At the top of the run_training()
method, the input_data.read_data_sets()
function will ensure that the correct data has been downloaded to your local
training folder and then unpack that data to return a dictionary of DataSet
instances.
data_sets = input_data.read_data_sets(FLAGS.train_dir, FLAGS.fake_data)
NOTE: The fake_data
flag is used for unit-testing purposes and may be
safely ignored by the reader.
Dataset | Purpose |
---|---|
data_sets.train |
55000 images and labels, for primary training. |
data_sets.validation |
5000 images and labels, for iterative validation of training accuracy. |
data_sets.test |
10000 images and labels, for final testing of trained accuracy. |
The placeholder_inputs()
function creates two tf.placeholder
ops that define the shape of the inputs, including the batch_size
, to the
rest of the graph and into which the actual training examples will be fed.
images_placeholder = tf.placeholder(tf.float32, shape=(batch_size,
mnist.IMAGE_PIXELS))
labels_placeholder = tf.placeholder(tf.int32, shape=(batch_size))
Further down, in the training loop, the full image and label datasets are
sliced to fit the batch_size
for each step, matched with these placeholder
ops, and then passed into the sess.run()
function using the feed_dict
parameter.
After creating placeholders for the data, the graph is built from the
mnist.py
file according to a 3-stage pattern: inference()
, loss()
, and
training()
.
inference()
- Builds the graph as far as is required for running the network forward to make predictions.loss()
- Adds to the inference graph the ops required to generate loss.training()
- Adds to the loss graph the ops required to compute and apply gradients.
The inference()
function builds the graph as far as needed to
return the tensor that would contain the output predictions.
It takes the images placeholder as input and builds on top of it a pair of fully connected layers with ReLU activation followed by a ten node linear layer specifying the output logits.
Each layer is created beneath a unique tf.name_scope
that acts as a prefix to the items created within that scope.
with tf.name_scope('hidden1'):
Within the defined scope, the weights and biases to be used by each of these
layers are generated into tf.Variable
instances, with their desired shapes:
weights = tf.Variable(
tf.truncated_normal([IMAGE_PIXELS, hidden1_units],
stddev=1.0 / math.sqrt(float(IMAGE_PIXELS))),
name='weights')
biases = tf.Variable(tf.zeros([hidden1_units]),
name='biases')
When, for instance, these are created under the hidden1
scope, the unique
name given to the weights variable would be "hidden1/weights
".
Each variable is given initializer ops as part of their construction.
In this most common case, the weights are initialized with the
tf.truncated_normal
and given their shape of a 2-D tensor with
the first dim representing the number of units in the layer from which the
weights connect and the second dim representing the number of
units in the layer to which the weights connect.
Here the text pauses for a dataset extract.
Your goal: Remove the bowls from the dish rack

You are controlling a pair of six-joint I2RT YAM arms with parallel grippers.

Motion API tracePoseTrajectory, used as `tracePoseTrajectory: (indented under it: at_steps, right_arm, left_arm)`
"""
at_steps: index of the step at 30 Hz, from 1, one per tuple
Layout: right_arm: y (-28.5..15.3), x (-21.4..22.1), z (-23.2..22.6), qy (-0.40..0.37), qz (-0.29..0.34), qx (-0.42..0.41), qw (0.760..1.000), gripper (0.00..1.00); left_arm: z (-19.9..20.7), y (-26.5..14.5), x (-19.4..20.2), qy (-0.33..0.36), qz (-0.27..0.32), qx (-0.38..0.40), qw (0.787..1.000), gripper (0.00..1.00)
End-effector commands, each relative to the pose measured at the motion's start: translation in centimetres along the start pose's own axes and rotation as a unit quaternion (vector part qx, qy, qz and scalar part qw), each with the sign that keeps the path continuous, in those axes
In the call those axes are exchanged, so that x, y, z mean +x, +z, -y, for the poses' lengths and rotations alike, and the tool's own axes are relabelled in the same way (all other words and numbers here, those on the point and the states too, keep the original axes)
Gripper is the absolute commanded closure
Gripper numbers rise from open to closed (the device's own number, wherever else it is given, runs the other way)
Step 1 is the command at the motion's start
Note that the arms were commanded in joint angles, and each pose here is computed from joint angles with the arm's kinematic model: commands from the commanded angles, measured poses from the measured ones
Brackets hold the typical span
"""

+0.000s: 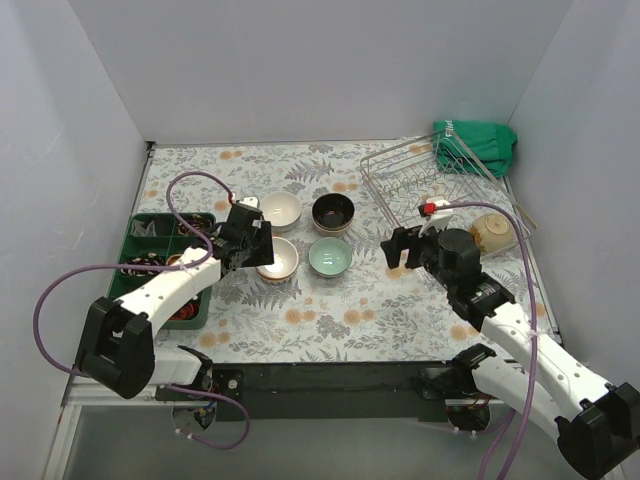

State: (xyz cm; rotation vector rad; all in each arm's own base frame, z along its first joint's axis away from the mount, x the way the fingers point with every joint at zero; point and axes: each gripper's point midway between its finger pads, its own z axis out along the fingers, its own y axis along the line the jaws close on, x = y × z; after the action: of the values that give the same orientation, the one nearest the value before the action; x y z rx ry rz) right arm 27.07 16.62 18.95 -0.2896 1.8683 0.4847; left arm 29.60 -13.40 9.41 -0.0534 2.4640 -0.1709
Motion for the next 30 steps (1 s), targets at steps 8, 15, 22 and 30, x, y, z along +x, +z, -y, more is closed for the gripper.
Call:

For the first layer, named
hidden1
, the dimensions are [IMAGE_PIXELS, hidden1_units]
because the
weights are connecting the image inputs to the hidden1 layer. The
tf.truncated_normal
initializer generates a random distribution with a given
mean and standard deviation.
Then the biases are initialized with tf.zeros
to ensure they start with all zero values, and their shape is simply the number
of units in the layer to which they connect.
The graph's three primary ops -- two tf.nn.relu
ops wrapping tf.matmul
for the hidden layers and one extra tf.matmul
for the logits -- are then
created, each in turn, with separate tf.Variable
instances connected to each
of the input placeholders or the output tensors of the previous layer.
hidden1 = tf.nn.relu(tf.matmul(images, weights) + biases)
hidden2 = tf.nn.relu(tf.matmul(hidden1, weights) + biases)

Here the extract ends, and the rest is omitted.